§ RECORDS SUPPLIED:

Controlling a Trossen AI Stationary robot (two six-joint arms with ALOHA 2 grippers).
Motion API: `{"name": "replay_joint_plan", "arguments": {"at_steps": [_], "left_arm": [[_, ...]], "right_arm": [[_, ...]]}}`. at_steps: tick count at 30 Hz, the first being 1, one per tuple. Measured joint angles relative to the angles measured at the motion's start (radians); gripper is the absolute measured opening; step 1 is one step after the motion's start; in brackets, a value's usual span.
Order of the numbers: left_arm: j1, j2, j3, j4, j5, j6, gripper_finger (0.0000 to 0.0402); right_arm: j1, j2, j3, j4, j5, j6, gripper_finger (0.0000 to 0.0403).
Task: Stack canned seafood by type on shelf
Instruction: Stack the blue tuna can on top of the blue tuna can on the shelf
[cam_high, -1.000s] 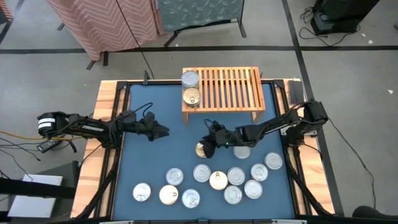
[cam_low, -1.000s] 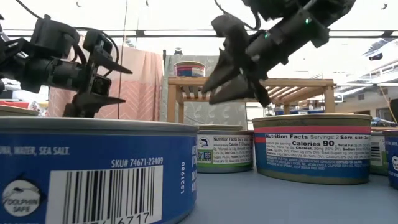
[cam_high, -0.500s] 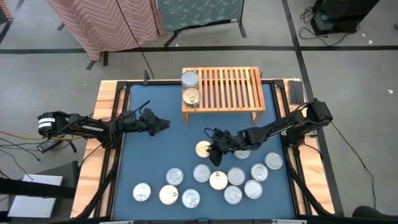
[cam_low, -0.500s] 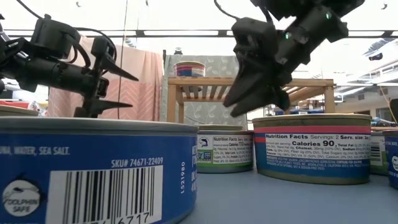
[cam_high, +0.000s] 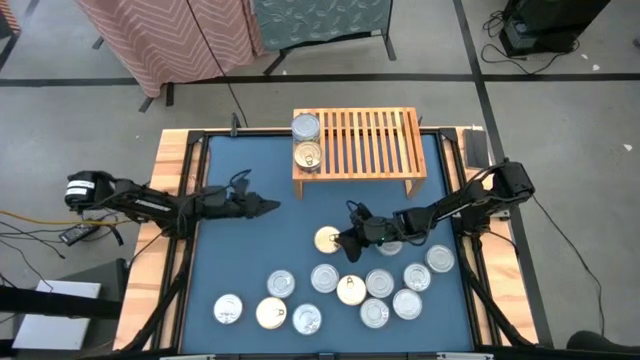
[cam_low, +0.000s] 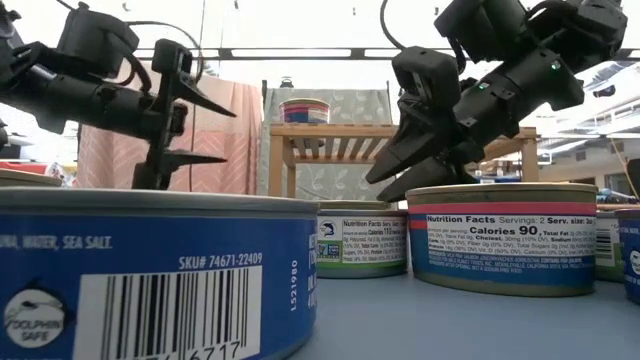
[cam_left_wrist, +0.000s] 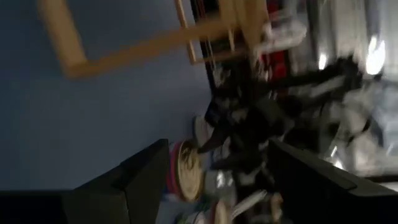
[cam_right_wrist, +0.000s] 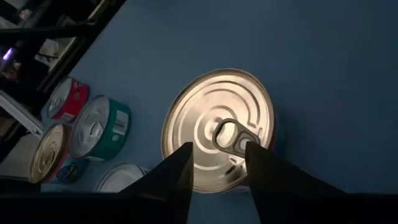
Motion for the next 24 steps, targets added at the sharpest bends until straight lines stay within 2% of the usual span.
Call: {"name": "replay_joint_plan", "arguments": {"at_steps": [8,13,19,24], "left_arm": [[-0.068,0.191,0.122,-0.002,-0.025,0.038,0.0277],[-0.084,0.297,0.180,0.006,-0.018,-0.020,0.0277],[-0.110,0.412,0.240,0.018,0.097,-0.059,0.0277],[-0.140,0.504,0.310,0.030,0.082,-0.043,0.0277]], "right_arm": [[-0.006,-0.006,0.004,-0.098,0.015,0.037,0.0148],[-0.032,-0.003,0.002,-0.109,0.027,0.032,0.0148],[-0.055,0.000,0.000,-0.079,0.021,0.026,0.0148],[-0.064,0.000,0.000,-0.074,0.024,0.015,0.0148]]}}
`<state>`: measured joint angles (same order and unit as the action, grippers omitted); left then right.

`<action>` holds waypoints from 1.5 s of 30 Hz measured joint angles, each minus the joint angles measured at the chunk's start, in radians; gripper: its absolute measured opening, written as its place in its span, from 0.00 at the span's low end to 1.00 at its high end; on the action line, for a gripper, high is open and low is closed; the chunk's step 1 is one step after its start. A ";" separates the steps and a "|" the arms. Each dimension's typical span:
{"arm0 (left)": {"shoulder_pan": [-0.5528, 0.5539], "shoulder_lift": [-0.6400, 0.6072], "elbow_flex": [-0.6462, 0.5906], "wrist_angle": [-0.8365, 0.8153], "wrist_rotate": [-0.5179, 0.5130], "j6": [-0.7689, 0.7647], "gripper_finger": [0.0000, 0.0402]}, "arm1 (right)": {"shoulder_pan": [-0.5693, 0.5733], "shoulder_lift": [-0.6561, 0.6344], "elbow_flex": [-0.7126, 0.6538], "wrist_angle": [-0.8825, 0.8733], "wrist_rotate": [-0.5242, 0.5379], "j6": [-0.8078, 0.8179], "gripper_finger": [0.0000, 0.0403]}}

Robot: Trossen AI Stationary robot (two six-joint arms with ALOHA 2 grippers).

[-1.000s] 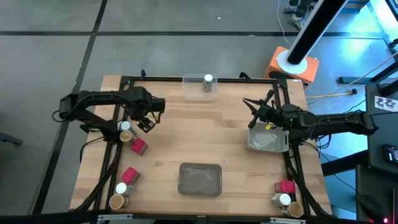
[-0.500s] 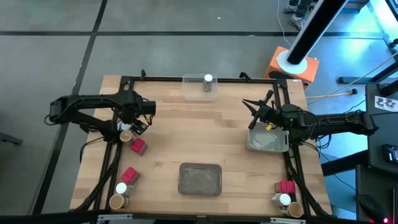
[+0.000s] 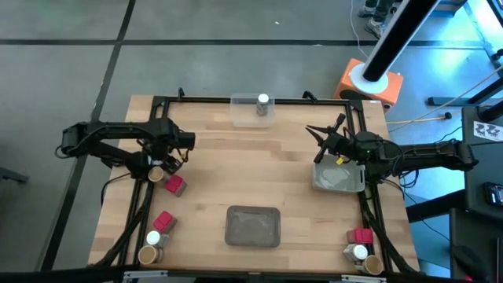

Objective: Sort spices by type
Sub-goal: Put the white seasoning bottle into the transparent bin

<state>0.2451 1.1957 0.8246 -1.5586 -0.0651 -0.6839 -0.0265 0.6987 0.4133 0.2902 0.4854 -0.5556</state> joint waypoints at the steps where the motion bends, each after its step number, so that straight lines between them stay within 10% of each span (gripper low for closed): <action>1: 0.000 0.000 0.000 -0.001 0.000 0.002 0.62 | 0.000 0.000 0.000 0.000 0.000 0.000 0.08; 45: 0.000 0.002 0.058 0.086 0.000 0.024 0.62 | 0.000 0.000 0.000 0.000 0.000 0.000 0.08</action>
<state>0.2447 1.1976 0.8829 -1.4722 -0.0655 -0.6597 -0.0267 0.6985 0.4133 0.2901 0.4851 -0.5560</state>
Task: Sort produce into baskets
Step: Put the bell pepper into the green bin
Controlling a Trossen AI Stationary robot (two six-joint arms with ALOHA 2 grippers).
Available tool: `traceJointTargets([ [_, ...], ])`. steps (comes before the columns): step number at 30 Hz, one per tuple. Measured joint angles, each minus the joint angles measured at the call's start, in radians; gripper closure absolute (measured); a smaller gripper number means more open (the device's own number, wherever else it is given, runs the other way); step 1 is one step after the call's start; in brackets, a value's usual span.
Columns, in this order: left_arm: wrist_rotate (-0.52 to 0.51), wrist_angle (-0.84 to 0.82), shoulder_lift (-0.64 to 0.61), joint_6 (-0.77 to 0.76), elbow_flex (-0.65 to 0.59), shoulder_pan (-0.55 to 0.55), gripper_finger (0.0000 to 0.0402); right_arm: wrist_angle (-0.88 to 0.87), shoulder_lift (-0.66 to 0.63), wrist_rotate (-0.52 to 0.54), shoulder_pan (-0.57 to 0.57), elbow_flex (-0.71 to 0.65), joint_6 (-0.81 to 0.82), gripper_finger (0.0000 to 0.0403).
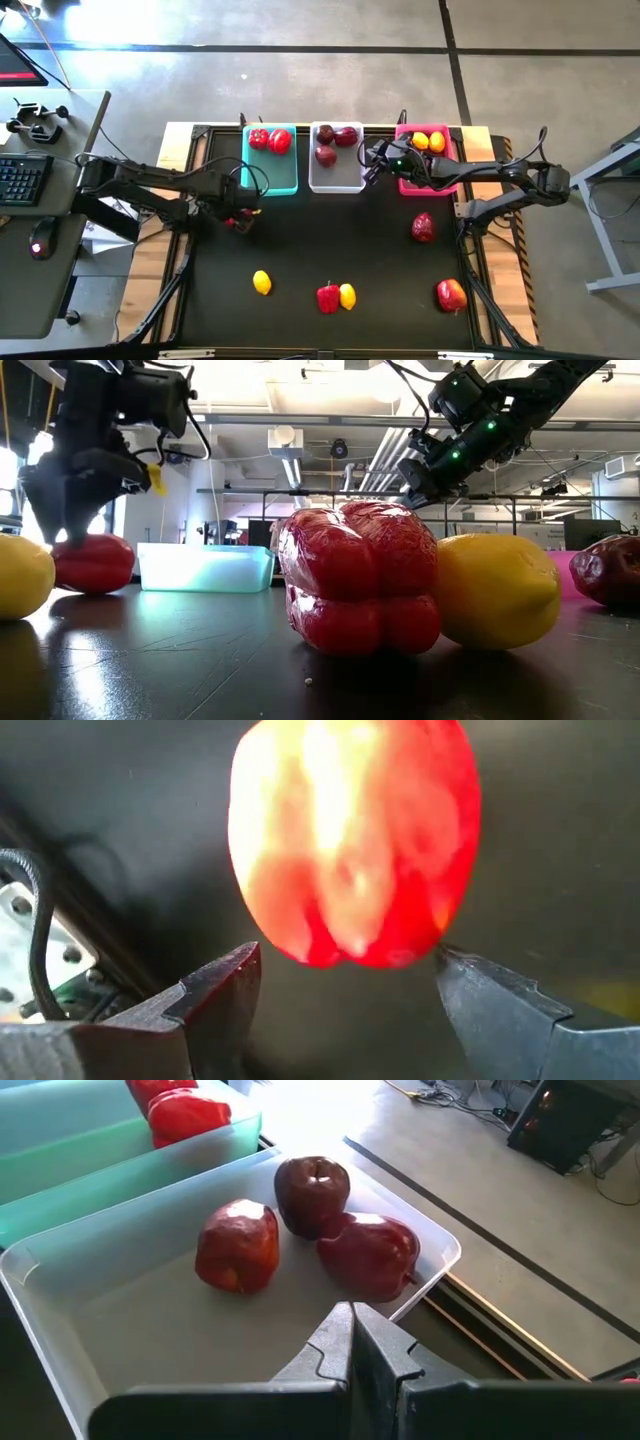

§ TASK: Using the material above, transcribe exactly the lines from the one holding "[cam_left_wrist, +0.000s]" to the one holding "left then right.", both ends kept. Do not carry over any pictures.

§ EXPECTED ANSWER:
[cam_left_wrist, +0.000s] 
[cam_right_wrist, +0.000s] 
Motion for the next 24 steps, targets added at the sharpest bends until straight lines stay within 2% of the usual span.
Call: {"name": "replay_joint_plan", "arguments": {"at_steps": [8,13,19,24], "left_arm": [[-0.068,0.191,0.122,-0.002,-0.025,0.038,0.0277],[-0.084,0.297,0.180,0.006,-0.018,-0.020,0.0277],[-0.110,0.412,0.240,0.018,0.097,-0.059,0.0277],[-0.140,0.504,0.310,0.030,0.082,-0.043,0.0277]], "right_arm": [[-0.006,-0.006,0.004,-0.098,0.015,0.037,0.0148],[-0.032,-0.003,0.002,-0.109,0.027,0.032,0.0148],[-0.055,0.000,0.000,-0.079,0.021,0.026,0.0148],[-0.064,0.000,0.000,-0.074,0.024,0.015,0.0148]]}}
`<state>`: measured joint angles (same order and unit as the action, grippers omitted); left then right.

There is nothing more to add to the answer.